What to produce: Search the material for "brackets" and show all lines that contain it.

Exercise data:
· · ·
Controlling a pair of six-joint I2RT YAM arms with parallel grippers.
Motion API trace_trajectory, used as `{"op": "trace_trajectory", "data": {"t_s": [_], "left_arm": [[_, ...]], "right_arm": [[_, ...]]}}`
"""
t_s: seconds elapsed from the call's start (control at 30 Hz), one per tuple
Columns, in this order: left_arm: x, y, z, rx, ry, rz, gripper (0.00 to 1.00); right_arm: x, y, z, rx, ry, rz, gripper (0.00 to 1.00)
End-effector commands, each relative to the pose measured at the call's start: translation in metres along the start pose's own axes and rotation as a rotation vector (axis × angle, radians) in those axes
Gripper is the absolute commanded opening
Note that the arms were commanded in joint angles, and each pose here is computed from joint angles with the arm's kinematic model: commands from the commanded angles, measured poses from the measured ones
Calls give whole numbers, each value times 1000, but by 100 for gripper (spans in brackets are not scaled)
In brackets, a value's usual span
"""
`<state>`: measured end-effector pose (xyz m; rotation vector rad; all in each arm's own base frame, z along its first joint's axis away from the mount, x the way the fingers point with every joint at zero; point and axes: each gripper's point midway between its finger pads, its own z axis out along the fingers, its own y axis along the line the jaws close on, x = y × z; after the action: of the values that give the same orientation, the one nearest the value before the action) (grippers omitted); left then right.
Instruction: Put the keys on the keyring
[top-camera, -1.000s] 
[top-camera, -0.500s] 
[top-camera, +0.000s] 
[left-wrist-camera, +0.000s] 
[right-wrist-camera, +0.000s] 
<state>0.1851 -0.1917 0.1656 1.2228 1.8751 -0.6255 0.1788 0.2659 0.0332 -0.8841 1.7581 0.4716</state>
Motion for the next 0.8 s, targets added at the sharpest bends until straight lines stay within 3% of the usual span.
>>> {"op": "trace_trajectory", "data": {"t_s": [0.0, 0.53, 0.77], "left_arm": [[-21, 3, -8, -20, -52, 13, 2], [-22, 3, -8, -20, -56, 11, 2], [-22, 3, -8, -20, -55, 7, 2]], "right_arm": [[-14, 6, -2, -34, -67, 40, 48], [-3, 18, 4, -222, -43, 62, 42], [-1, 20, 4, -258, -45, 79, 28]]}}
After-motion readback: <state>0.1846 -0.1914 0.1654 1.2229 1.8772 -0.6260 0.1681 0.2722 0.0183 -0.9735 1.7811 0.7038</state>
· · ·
Reply:
Calls give whole numbers, each value times 1000, but by 100 for gripper (spans in brackets are not scaled)
In brackets, a value's usual span

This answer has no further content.